What the exercise asks. Could you filter the data below down to the lines that hold the word "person"?

[Records drawn from a dataset]
--------------------

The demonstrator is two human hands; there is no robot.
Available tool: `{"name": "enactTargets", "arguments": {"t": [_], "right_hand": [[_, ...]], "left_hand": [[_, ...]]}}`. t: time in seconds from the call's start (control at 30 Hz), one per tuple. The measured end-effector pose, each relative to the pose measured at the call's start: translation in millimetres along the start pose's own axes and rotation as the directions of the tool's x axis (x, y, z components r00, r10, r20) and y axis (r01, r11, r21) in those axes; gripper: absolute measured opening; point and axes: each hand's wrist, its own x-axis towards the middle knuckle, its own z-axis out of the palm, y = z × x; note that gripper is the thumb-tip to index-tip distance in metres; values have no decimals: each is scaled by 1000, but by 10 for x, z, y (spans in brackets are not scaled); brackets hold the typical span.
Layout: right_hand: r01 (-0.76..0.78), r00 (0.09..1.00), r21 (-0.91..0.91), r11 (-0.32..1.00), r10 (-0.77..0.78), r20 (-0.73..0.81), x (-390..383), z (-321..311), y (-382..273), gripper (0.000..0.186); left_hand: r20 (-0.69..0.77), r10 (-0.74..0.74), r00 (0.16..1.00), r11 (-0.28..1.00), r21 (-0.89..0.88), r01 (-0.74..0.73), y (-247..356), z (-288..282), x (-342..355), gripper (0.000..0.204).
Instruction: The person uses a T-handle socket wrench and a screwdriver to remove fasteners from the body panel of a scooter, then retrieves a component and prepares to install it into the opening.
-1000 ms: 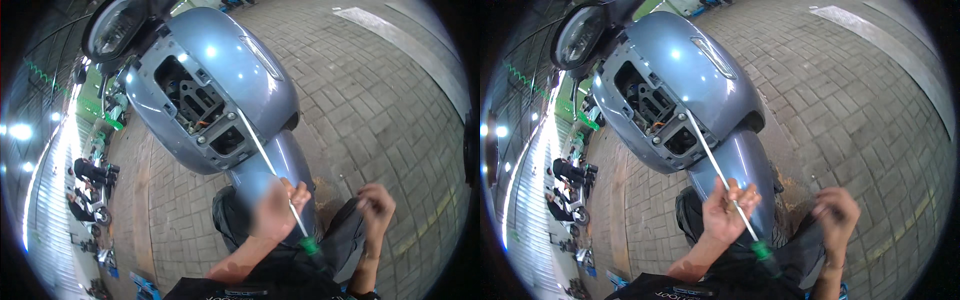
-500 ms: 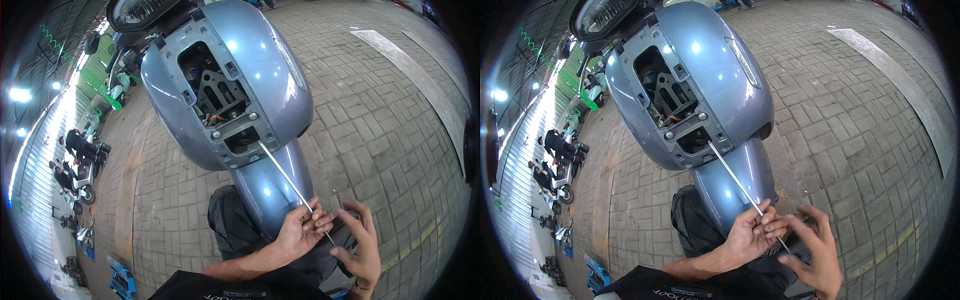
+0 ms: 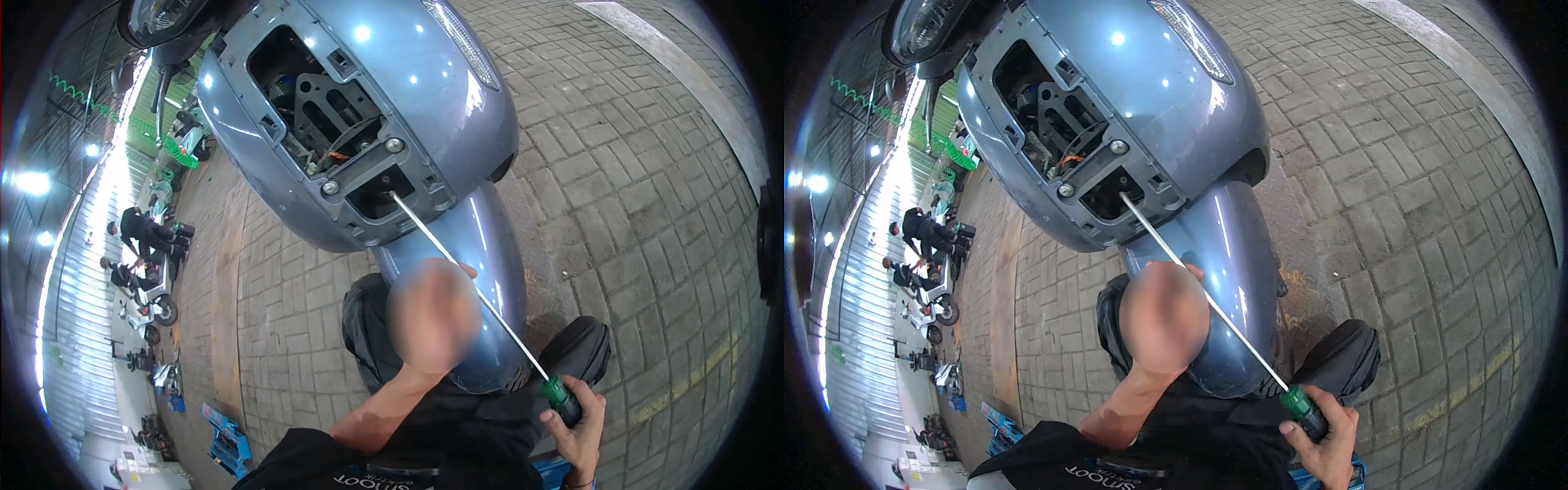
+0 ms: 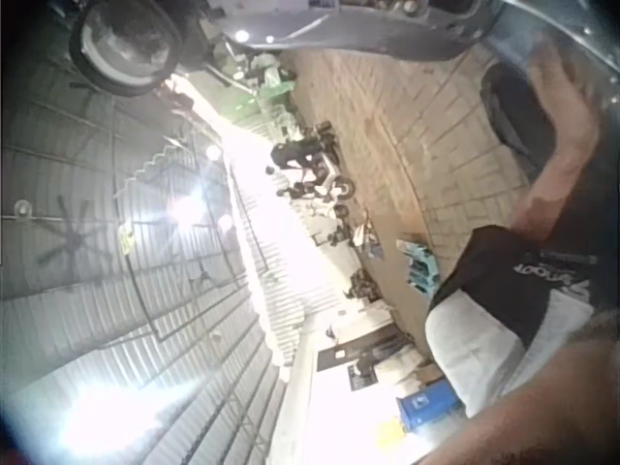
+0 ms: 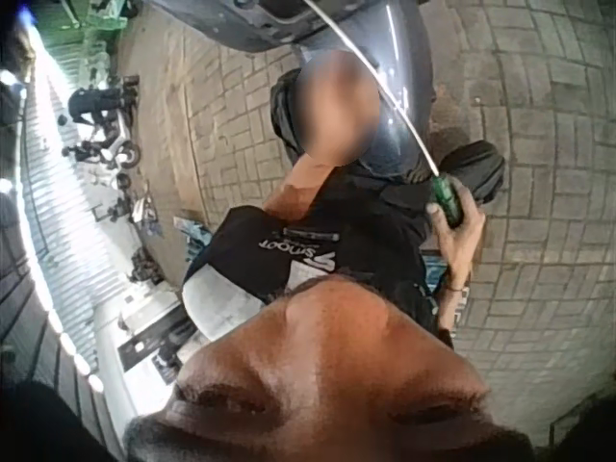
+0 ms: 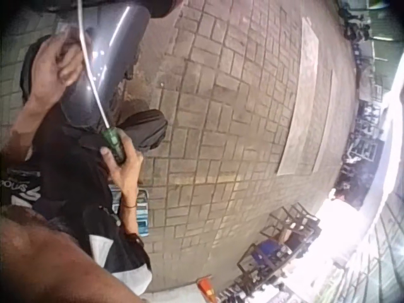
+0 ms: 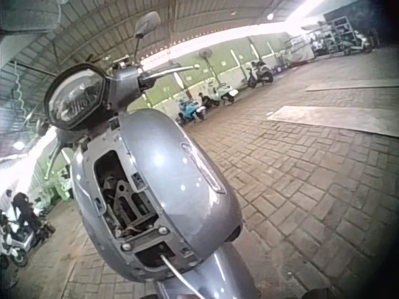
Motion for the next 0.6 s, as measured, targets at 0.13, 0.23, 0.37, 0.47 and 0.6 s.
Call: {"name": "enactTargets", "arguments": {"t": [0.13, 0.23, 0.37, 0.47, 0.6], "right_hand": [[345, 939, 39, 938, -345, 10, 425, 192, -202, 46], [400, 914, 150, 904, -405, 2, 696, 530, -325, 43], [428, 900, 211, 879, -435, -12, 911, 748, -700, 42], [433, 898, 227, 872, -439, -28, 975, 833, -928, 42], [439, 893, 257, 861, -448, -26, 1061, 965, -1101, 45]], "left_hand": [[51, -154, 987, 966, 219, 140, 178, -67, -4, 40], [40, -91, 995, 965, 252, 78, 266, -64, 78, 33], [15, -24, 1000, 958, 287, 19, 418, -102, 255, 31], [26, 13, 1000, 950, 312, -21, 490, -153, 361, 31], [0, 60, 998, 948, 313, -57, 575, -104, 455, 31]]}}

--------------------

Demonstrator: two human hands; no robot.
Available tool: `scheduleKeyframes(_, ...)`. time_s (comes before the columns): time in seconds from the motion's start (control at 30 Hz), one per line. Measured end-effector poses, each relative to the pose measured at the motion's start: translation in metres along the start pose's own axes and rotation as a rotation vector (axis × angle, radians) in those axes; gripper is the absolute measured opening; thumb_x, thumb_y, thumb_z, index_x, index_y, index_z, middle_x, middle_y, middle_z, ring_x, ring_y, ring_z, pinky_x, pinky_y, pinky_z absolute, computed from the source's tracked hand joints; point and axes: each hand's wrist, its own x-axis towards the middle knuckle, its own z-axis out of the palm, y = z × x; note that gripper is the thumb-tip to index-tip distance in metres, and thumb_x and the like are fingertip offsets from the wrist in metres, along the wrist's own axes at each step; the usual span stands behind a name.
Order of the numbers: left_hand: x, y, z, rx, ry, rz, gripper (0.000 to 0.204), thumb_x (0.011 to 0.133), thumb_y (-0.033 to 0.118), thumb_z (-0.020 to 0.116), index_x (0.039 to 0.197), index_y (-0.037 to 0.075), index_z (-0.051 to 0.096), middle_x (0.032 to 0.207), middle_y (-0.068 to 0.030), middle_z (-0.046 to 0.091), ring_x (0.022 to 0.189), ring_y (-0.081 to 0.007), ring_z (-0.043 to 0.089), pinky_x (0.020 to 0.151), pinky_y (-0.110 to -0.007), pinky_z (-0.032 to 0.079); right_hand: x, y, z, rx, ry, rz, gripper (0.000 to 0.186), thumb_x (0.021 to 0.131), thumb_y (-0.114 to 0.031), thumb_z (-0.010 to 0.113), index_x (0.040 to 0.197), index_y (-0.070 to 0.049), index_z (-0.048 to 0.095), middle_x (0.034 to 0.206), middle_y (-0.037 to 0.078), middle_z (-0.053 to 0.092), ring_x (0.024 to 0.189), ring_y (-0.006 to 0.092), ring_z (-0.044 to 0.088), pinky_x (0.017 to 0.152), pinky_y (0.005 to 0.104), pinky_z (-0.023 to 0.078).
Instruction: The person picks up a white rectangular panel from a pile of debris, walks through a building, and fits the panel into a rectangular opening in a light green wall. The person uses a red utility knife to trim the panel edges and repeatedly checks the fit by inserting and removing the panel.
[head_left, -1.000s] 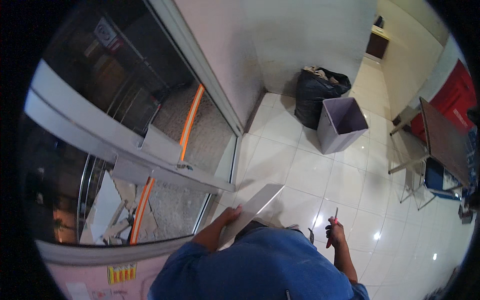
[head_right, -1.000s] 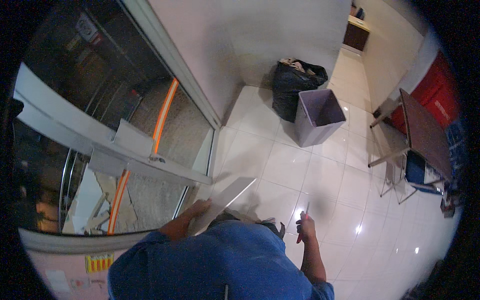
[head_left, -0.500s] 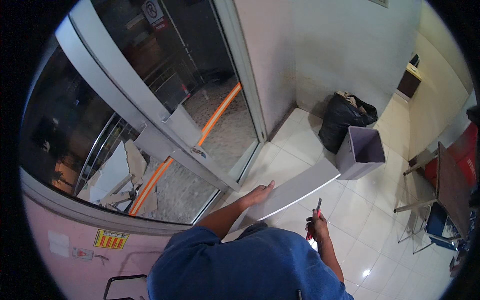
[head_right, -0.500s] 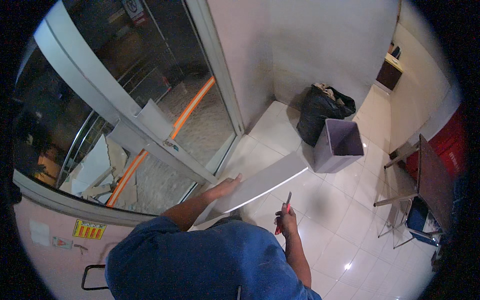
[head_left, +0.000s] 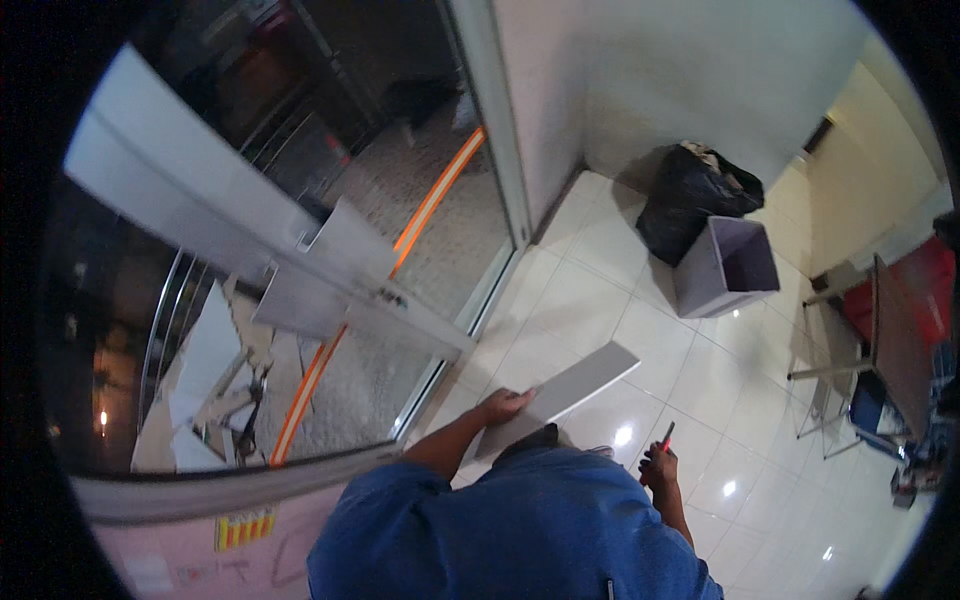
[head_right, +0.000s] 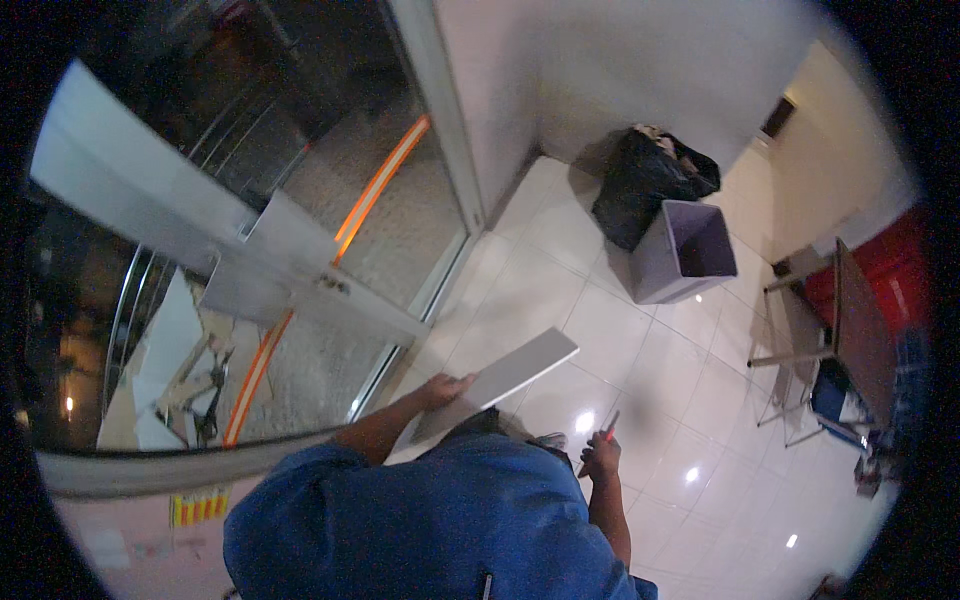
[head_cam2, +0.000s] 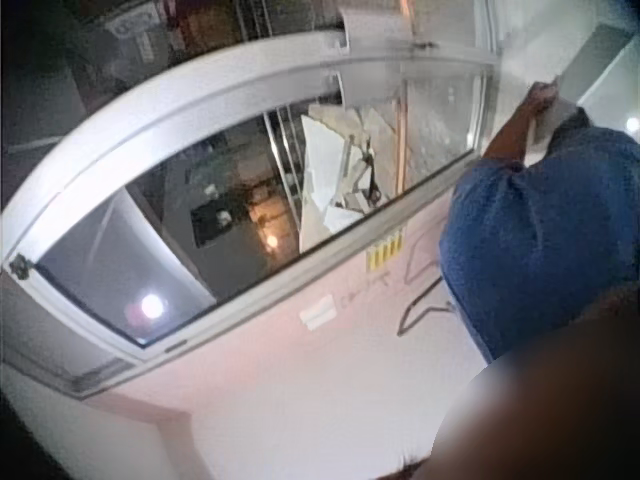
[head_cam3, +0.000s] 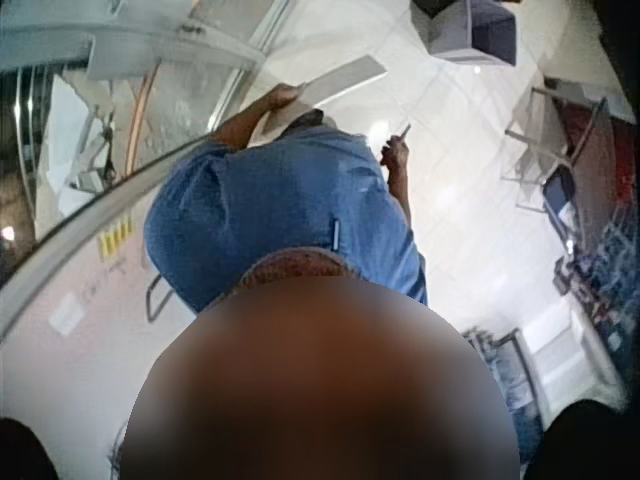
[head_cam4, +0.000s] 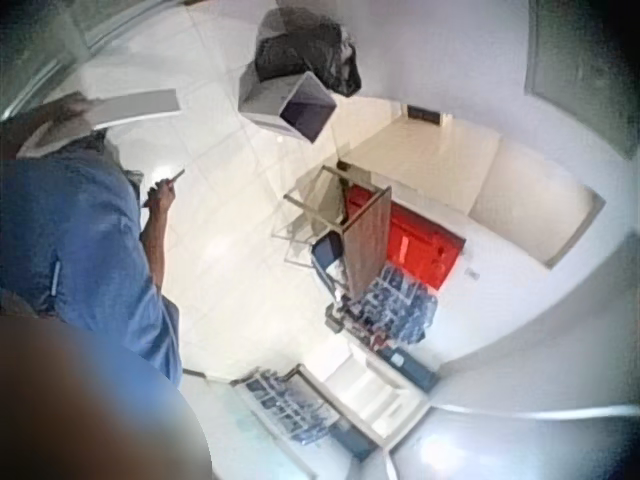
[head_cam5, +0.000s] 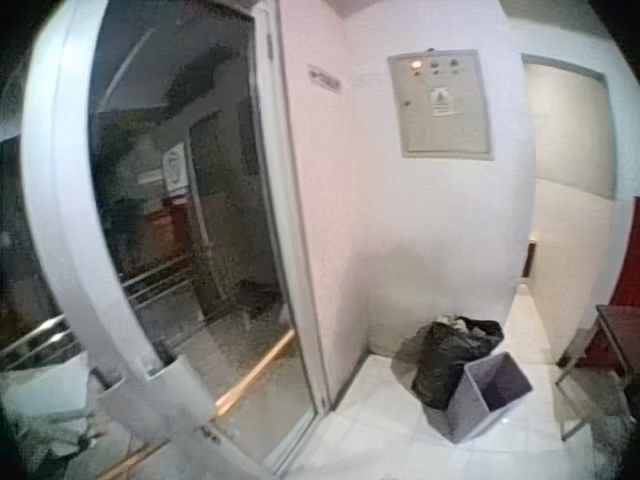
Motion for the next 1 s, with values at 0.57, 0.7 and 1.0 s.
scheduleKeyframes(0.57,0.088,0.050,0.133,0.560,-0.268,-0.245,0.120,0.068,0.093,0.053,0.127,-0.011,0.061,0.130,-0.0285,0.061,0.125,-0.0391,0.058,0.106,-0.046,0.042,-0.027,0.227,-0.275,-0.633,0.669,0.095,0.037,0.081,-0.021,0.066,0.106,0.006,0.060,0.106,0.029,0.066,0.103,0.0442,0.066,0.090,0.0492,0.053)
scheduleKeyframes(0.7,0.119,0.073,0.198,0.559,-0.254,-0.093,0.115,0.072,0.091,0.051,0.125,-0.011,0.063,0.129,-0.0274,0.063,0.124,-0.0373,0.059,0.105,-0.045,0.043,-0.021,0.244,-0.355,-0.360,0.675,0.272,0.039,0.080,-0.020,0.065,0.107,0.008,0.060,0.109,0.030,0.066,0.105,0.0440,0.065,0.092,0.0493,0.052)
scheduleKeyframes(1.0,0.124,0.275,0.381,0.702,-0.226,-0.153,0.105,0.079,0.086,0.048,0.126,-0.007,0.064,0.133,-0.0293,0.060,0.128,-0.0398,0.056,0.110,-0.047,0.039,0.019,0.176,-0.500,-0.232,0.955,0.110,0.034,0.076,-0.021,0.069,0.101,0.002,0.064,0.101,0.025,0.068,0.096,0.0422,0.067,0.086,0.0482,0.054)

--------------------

Written answer.
Instruction: The person uses a T-handle socket wrench and a screwdriver to remove fasteners from the body panel of a scooter, then retrieves a component and prepares to install it into the opening.
Instruction: The person picks up a white rectangular panel from a pile of debris, walks through a building, and fits the panel into a rectangular opening in a light green wall. The person uses a red utility knife to trim the panel edges and repeatedly checks the fit by inserting and removing the panel.

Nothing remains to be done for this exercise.